It turns out that it does matter. In fact, the study of efficient algorithms is one the most important areas of computer science. There are several reasons why this is so:

Big-O notation

To express the efficiency of an algorithm, a notation called ``big-O notation'' is used. The O stands for the order of the function that specifies the relation between the number of operations that the algorithm requires and the ``size'' of the input, which is usually denoted as n.

Note that the ``size'' of the input may actually represent different things, depending on context. When talking about the number of steps required to do something to an array, n usually refers to the number of elements in the array, while when talking about how many steps it takes to multiply two numbers, n may be the number of digits in each of the numbers, and so on.

When dealing with big-O notation, only the order or dominant term in the function is considered important, since this term will dominate the behavior of the function as n gets larger. In addition, all constant factors are disregarded. For example, in the following table, f(n) is assumed to give the exact number of steps required to solve a problem of size n:

1.	f(n)	= 10 * n^2 + 100n + 10		O(f(n))	= n^2
2.	f(n)	= 0.0001 * n^2 + 10000 * n^1.9	O(f(n))	= n^2
In the first example, the n^2 (n squared) term will dominate in the long run, and the fact that this is multiplied by 10 is not important to the order.

In the second example, even though the 10000 * n^1.9 will contribute a larger portion of the total than the square term unless n is very large, nevertheless the order is n^2 again because that is the term that will dominate as n becomes more and more gigantic.

Note that the order of an algorithm does not specify how long it will take to run (except in a general way, as n becomes very large). In this example, even though the two algorithms have the same order, the first will be faster for small n, while the second will be faster once n becomes large. Similarly, consider the following table:

1.	f(n)	= n^2 			O(f(n))	= n^2
2.	f(n)	= 100000 * n		O(f(n))	= n
The O(n) algorithm is clearly much faster when n is larger- but how much larger? In this case, the two are equal when n is 10,000-- for any n smaller than 10,00, the "slower" algorithm will get the job done more quickly.

Cases like this are not uncommon (sometimes the "better" algorithm will have a big constant out front that will make it inefficient for small n) but in general, algorithms with smaller orders are more desireable.


Random numbers

Definitions

Deterministic and Nondeterministic

A function (or process) is deterministic if, given a set of inputs (or an initial state) the output (or subsequent state) is unique and completely determined. If a function (or process) is nondeterministic, then given a set of inputs (or an initial state), there is a fixed set of possible outputs (or subsequent states), any of which are correct.

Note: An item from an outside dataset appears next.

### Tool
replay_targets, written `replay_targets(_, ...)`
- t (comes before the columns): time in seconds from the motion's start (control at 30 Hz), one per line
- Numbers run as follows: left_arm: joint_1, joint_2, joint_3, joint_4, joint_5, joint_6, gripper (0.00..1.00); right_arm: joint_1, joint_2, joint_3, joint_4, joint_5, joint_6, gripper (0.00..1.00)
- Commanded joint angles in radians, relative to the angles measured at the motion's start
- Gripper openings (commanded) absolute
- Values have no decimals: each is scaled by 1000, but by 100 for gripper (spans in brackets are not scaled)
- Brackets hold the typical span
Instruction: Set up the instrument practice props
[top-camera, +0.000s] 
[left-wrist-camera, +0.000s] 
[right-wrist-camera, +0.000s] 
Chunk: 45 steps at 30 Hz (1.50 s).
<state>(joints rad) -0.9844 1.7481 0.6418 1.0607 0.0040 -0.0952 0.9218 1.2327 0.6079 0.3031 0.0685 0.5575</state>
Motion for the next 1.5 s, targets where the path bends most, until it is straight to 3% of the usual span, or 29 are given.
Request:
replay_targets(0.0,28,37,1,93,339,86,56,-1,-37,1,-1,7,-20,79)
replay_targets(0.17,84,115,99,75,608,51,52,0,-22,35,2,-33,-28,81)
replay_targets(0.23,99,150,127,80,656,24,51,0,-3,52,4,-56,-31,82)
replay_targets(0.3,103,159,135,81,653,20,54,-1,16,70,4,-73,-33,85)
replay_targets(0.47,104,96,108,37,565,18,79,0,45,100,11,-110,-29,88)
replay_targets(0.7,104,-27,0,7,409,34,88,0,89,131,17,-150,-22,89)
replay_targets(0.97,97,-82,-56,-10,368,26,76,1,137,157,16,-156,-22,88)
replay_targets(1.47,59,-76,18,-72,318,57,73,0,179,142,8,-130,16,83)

These terms have more precise and complete definitions in theoretical computer science, but this should hold us for now.

Random and Pseudo-random

A random number generator is a function that produces truly random numbers. However, it is impossible to write a random number generator using a deterministic computer (like the ones we use), so we have to settle for pseudo-random number generators- functions that behave in ways that are convincingly random, but are actually completely deterministic.

Generating random integers: NSTT

Imagine that you want to generate a random integer in the range between low and high:
  1. Normalize: get an integer d from rand, and normalize it (so that it falls in the range 0.0 to 1.0).

  2. Scale: multiply the normalized random number by the size of range (high - low) of numbers desired.

  3. Truncate: convert the number back to integer.

  4. Translate: add low to the truncated number, to translate it to the desired range.

Generating random reals: NST

The same basic steps, except that no truncation is necessary, and the scaling is slightly different:

  1. Normalize: get an integer d from rand, and normalize it (so that it falls in the range 0.0 to 1.0).

  2. Scale: multiply the normalized random number by the size of range (high - low) of numbers desired.

  3. Translate: add low to the truncated number, to translate it to the desired range.

srand

Make sure you understand what srand (and Randomize) do, and why this is important.

You can think of rand() as somehow containing a very long list of numbers, and every time you call rand() it just gives you the next number. srand() seeds the random number generator, which is analogous to telling rand() where to start reading in the list. This list is always the same, so if you give srand() the same seed again, rand() will start in the same place again. If you don't use srand() (or Randomize(), or some other function that calls srand()), then rand() always starts at the ``beginning'' of the list, and you will always get the same sequence of random numbers.

Generally, it is only appropriate to call srand (or Randomize()) once per program- there's no need to call it again, once you've selected a seed.

One way to generate a seed that will change from run to run is to use the current time as the seed. (This method is described in detail in the lecture notes.) You might also want a way to let the user set the seed to an explicit value, so that they can get the same random numbers whenever they want, but can also change the seed (so they're not always starting at the same place).


The Monte Carlo Technique

It may seem silly then to use the Monte Carlo technique to come up with approximate solutions to problems that people know how to compute exact solutions for- and in some cases, it is. However, the Monte Carlo technique is extremely useful for problems which do not have analytical solutions (or that you don't happened to know an analytical solution for). Even better, it turns out that for a wide variety of otherwise unsolvable problems, the Monte Carlo technique can be shown to be the most efficient way possible to achieve an accurate approximation. (A proof of this is somewhat beyond the scope of this course, but feel free to ask.) The important point is that the Monte Carlo technique and its variations are very useful things to have in your bag of tricks.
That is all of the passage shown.